Nan Goldin’s 2001 slide installation Heartbeat comprises 245 portraits of ‘couples and lovers’ – four different couples caressing and making love to one another. English composer John Tavener has composed a Kyrie eleison especially for Heartbeat, which is performed by the Icelandic singer Björk. In its totality, the installation forms an intense ode to love.
Nan Goldin (Washington, 1953) has been working on a highly intimate atmospheric portrait of friends and acquaintances from her direct surroundings since the late 1960s. The photographer concentrates on nightlife – extravagantly dressed men and women, gays, transvestites and transsexuals, drug addicts and AIDS patients. She photographs them in their most private moments: sitting on the toilet, lying in bath, drunk, masturbating, copulating, crying, dying.

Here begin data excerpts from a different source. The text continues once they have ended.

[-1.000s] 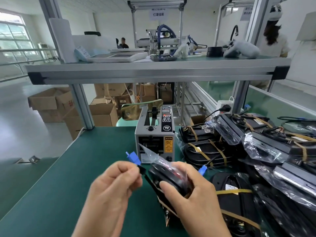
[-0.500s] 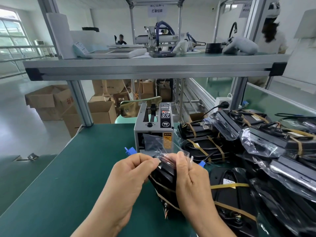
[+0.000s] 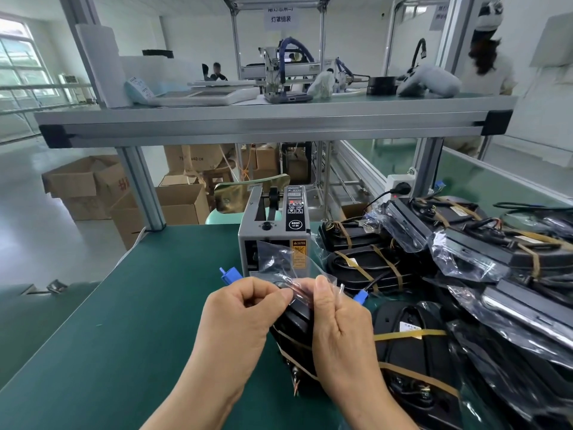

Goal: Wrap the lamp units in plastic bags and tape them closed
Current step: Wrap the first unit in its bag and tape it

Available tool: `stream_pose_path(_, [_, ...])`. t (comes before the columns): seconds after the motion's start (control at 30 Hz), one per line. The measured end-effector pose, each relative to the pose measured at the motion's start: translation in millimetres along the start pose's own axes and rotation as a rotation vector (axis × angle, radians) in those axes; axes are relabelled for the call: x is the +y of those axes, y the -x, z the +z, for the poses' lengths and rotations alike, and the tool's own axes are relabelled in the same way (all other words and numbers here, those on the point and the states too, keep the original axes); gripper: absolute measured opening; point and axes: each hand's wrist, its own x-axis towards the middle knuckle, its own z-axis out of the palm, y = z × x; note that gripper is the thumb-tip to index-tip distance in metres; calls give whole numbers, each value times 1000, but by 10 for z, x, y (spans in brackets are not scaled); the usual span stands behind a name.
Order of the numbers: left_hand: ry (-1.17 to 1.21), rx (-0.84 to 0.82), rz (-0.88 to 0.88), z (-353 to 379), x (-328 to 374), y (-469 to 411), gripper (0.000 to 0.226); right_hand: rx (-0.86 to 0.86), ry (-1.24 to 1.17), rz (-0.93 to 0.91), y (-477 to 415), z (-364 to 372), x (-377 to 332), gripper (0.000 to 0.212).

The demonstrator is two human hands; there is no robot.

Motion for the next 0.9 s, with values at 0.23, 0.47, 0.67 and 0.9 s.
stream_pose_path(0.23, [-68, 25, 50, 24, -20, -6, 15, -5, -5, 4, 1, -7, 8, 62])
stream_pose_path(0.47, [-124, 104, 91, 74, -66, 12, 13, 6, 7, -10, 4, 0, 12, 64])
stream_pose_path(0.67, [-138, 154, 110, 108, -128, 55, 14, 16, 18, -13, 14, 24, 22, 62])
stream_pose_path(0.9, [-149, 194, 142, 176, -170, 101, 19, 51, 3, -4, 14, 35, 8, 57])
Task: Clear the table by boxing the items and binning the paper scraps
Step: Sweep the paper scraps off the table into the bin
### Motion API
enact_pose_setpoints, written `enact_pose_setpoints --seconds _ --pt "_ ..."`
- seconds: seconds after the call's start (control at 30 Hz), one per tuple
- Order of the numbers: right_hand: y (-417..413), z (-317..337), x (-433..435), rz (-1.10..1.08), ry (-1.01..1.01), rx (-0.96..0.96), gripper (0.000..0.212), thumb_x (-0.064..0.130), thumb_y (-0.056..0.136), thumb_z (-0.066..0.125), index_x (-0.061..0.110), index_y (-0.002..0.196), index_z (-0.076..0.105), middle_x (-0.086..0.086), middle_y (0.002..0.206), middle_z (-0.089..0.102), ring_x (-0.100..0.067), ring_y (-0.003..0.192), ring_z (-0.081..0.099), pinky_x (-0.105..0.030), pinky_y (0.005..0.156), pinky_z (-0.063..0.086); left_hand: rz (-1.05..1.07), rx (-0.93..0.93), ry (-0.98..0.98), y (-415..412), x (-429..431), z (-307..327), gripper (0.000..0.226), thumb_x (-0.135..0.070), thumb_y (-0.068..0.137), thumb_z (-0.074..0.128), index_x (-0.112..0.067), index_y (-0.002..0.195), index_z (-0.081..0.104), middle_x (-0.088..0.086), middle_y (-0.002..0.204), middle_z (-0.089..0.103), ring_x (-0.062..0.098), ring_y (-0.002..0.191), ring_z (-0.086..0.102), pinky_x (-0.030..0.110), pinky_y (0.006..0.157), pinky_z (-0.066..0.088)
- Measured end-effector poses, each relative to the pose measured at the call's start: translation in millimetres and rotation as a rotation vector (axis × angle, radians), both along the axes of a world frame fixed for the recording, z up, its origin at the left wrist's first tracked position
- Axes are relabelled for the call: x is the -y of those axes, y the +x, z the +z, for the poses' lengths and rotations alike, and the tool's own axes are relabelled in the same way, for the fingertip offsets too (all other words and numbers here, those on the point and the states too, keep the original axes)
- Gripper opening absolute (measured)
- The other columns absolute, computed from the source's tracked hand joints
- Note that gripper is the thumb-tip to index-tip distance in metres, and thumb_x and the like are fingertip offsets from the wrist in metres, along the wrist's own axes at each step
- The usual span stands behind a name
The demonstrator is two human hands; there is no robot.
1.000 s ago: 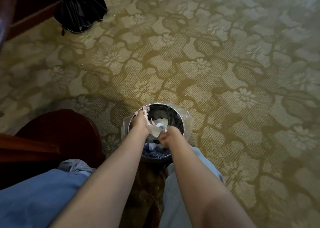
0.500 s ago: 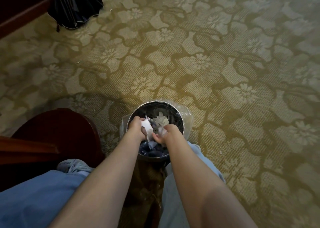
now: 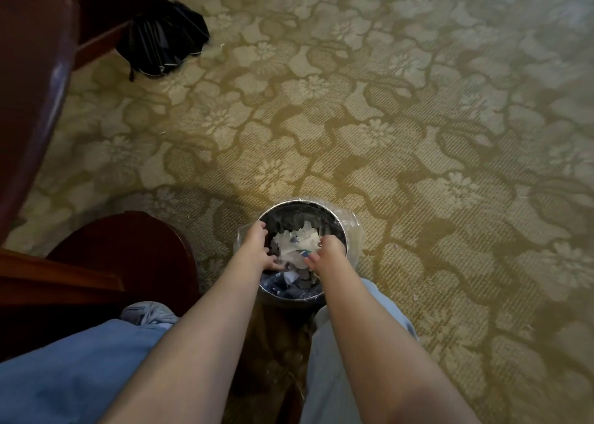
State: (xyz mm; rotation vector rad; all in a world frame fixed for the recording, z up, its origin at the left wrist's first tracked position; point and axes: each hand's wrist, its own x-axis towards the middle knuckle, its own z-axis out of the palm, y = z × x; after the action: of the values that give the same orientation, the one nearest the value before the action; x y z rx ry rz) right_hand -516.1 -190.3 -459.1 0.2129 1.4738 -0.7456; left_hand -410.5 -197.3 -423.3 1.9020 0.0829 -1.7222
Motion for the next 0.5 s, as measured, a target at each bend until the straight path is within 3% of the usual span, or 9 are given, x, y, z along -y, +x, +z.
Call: enact_pose_setpoints --seconds 0.1,0.2,0.27,0.33,0.5 --pt "-1.7 10.4 -0.7 0.042 -0.031 -0.069 0.038 0.009 0.099 0.036 0.003 0.136 0.043 -0.015 0.138 0.045 -0.029 0.119 0.051 -0.042 0.096 0.048 -0.118 0.079 -0.055 2.1 -8.2 18.2 0.041 -0.027 0.100 0.033 -0.017 0.139 0.041 0.017 0.149 0.029 0.033 0.133 0.033 0.050 0.104 0.030" --pt "-3.3 14.4 -6.9 0.095 -0.107 -0.119 0.037 0.012 0.101 0.034 0.009 0.136 0.046 -0.012 0.138 0.046 -0.028 0.112 0.056 -0.043 0.096 0.048 -0.267 0.181 -0.092 -3.6 -13.2 27.8 0.028 -0.022 0.097 0.039 -0.013 0.121 0.049 0.014 0.140 0.042 0.024 0.106 0.044 0.039 0.090 0.040" --pt "-2.5 22.9 -19.7 0.118 -0.147 -0.111 0.036 0.013 0.101 0.035 0.009 0.134 0.048 -0.012 0.135 0.050 -0.025 0.103 0.056 -0.042 0.097 0.048 -0.341 0.186 -0.150 -2.0 -17.8 43.1 0.037 -0.023 0.097 0.041 -0.011 0.131 0.046 0.013 0.143 0.040 0.027 0.121 0.044 0.041 0.096 0.040" --pt "-3.9 35.6 -29.1 0.126 -0.186 -0.094 0.035 0.014 0.101 0.035 0.009 0.133 0.048 -0.012 0.133 0.052 -0.026 0.110 0.055 -0.041 0.096 0.047 -0.386 0.179 -0.227 1.8 -18.1 57.9 0.041 -0.024 0.098 0.039 -0.011 0.137 0.042 0.013 0.146 0.038 0.029 0.134 0.036 0.043 0.107 0.031" --pt "-20.4 87.1 -37.0 0.121 -0.327 -0.082 0.036 0.013 0.102 0.032 0.008 0.135 0.045 -0.012 0.136 0.051 -0.029 0.124 0.050 -0.039 0.097 0.043 -0.382 0.158 -0.347 -3.5 -19.7 105.1 0.040 -0.024 0.099 0.037 -0.012 0.136 0.044 0.011 0.141 0.043 0.027 0.132 0.039 0.042 0.107 0.031"
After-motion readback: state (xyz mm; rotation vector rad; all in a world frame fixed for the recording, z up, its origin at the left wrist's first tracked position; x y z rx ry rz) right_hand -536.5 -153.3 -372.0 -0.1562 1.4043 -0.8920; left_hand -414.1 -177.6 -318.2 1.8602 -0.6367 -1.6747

No one poses; nothing is staged; Goldin gives no directions. Everything is a direct result of the moment itself.
Where as death, disease, addiction and despair pervade Goldin’s earlier production, her recent works are characterised by life, hope, passion and love. As the artist herself explains: “My old work was concerned with people’s behaviour, but in recent years I’ve become more interested in their inner life; their relationship with themselves and with me. I’m interested in the spiritual now. I reflect what I see and feel. Maybe this allows me to temporarily break through the glass wall that exists between us and the world around us.” Heartbeat shows a new focus in the artist’s oeuvre – a perspective that seems almost entirely at odds with the raw images of her older work, but which is no less intense in its effect.